Hundreds attend Women’s Seder

Hundreds attend Women’s Seder

BY JILL KASSANDER, SPECIAL TO THE JEWISH LIGHT

It wasn’t a room full of Reform Jewish women. It wasn’t a room full of Conservative Jewish women. It wasn’t a room full of Orthodox, Traditional and Reconstructionist Jewish women. It was a room filled with St. Louis Jewish women of all ages and you could almost touch the energy they generated. Nishmah’s first annual Women’s Seder Experience met and exceeded the expectations and dreams of planners and participants alike.

“We thought we would sell out at 350,” said Karen Sher, president of Nishmah. Three weeks prior to the program they had 450 reservations. The committee made the decision to reconfigure the event to accommodate as many people as possible in the ballroom at the Crowne Plaza in Clayton. Buffet tables were placed outside the room in the reception areas and the marketplace shopping was moved to another meeting space entirely. Said Sher, “In the end we could not fit in even one more table.” The ballroom holds 500 people which still left 50-60 people on the waiting list.
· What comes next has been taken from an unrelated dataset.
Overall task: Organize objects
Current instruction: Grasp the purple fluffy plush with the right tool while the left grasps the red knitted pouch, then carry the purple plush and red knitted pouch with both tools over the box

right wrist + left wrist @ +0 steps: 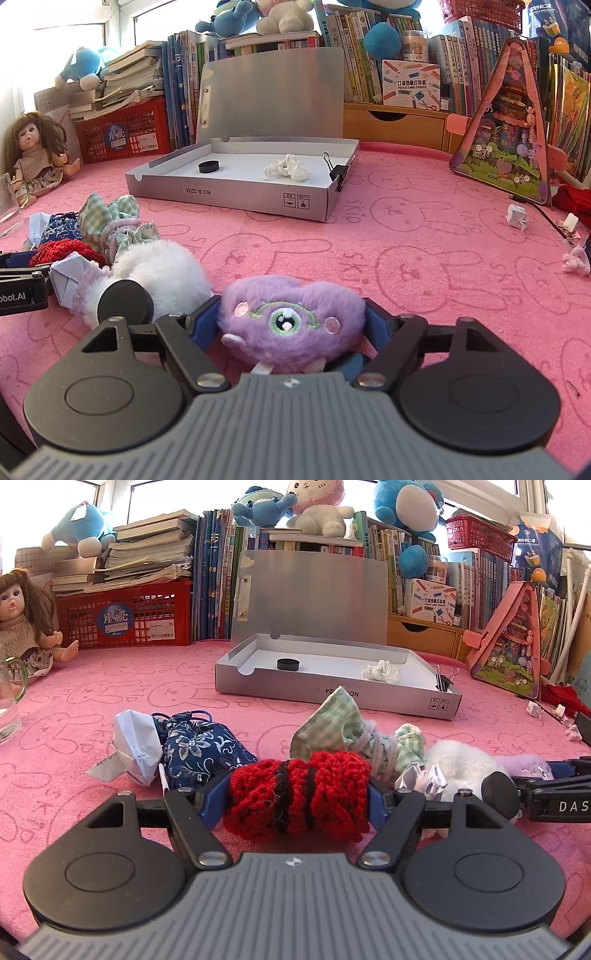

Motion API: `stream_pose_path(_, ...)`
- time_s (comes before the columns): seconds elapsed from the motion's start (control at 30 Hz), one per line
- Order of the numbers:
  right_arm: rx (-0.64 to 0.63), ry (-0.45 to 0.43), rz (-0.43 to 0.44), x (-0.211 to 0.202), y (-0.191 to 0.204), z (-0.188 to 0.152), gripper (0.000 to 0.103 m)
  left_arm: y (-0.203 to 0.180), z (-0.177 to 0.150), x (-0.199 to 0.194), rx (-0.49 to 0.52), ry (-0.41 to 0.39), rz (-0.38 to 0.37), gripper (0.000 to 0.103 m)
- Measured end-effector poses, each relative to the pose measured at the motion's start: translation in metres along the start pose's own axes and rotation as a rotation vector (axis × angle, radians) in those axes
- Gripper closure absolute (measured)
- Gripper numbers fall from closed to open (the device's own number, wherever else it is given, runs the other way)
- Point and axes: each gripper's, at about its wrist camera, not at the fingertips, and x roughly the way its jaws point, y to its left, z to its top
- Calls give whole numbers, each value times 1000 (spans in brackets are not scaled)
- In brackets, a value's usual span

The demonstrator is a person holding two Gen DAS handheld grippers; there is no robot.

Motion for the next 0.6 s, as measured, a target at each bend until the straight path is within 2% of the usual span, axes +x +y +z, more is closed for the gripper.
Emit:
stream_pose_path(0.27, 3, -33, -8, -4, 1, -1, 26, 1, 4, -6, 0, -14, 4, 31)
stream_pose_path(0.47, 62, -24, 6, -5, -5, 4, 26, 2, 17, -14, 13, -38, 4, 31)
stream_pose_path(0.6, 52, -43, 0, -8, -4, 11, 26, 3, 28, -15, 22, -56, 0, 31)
Ritual co-chair Carol Rubin opened the event which was especially touching for the participants since her father Rabbi Alvan Rubin had just died. In her remarks she talked about erasing the separations between the women and building on the power they have as a community. Singer, songwriter Debbie Friedman also shared that same message as she led the women in song and dance throughout the evening. Though at times, it was the women who were leading Friedman. Said Sher, “There was an intense connection between the women and Debbie. Even she noticed it.”

The room was filled with generations of Jewish women: young girls, teenage girls, college age, young married women, single women, middle age and seniors. They brought their children, sisters, granddaughters, mothers, friends and cousins. Women were singing, dancing and playing the tambourines provided at the tables. Participant Edie Sobel felt a real sense of togetherness and community among the women. “It was a wonderful feeling, said Sobel. “I couldn’t believe how many people were there.”

Crown Center program director Arlene Citerman attended the event with ten residents from the center. “The women were really enthusiastic,” Citerman said. “What was most rewarding for me was helping one of our ladies who is blind join in the dancing. On the bus home, several women commented on how nice the event was and how nice it was to see younger girls present. One woman said, ‘there’s the future of Judaism.'”

In a time when many organizations are having difficulties getting people to be part of boards, the success of the women’s seder is especially telling. The planning committees pulled together a diverse group of women from throughout the St. Louis Jewish community. Said Nishmah executive director Ronit Sherwin, “A big part of the success was the community process. There were no figureheads involved. The key really was the women involved in the process. When something was delegated, they took it and ran with it and took ownership of it. This was really a grass roots effort. The event was reflective of what happens when you invest people in the process in a meaningful way.”

For Sherwin, the event itself spoke volumes about what the women of all ages in the community are looking for and what they have to say. “It didn’t just touch people’s lives for the moment. I think it really inspired women of the potential that could be in the community in terms of creating opportunities,” Sherwin said.

“We wanted this event to represent the entire Jewish community,” said Sher. “If every woman realized the power they have we could move this world.”

Friedman expressed her own thoughts on the extraordinary event in an e-mail she sent to event co-chair Eunice Reichman. Friedman wrote, “I could write adjectives all day describing the experience, but what you must understand is that you created it and allowed yourselves to have it. It was truly inspirational and fun and wonderful.”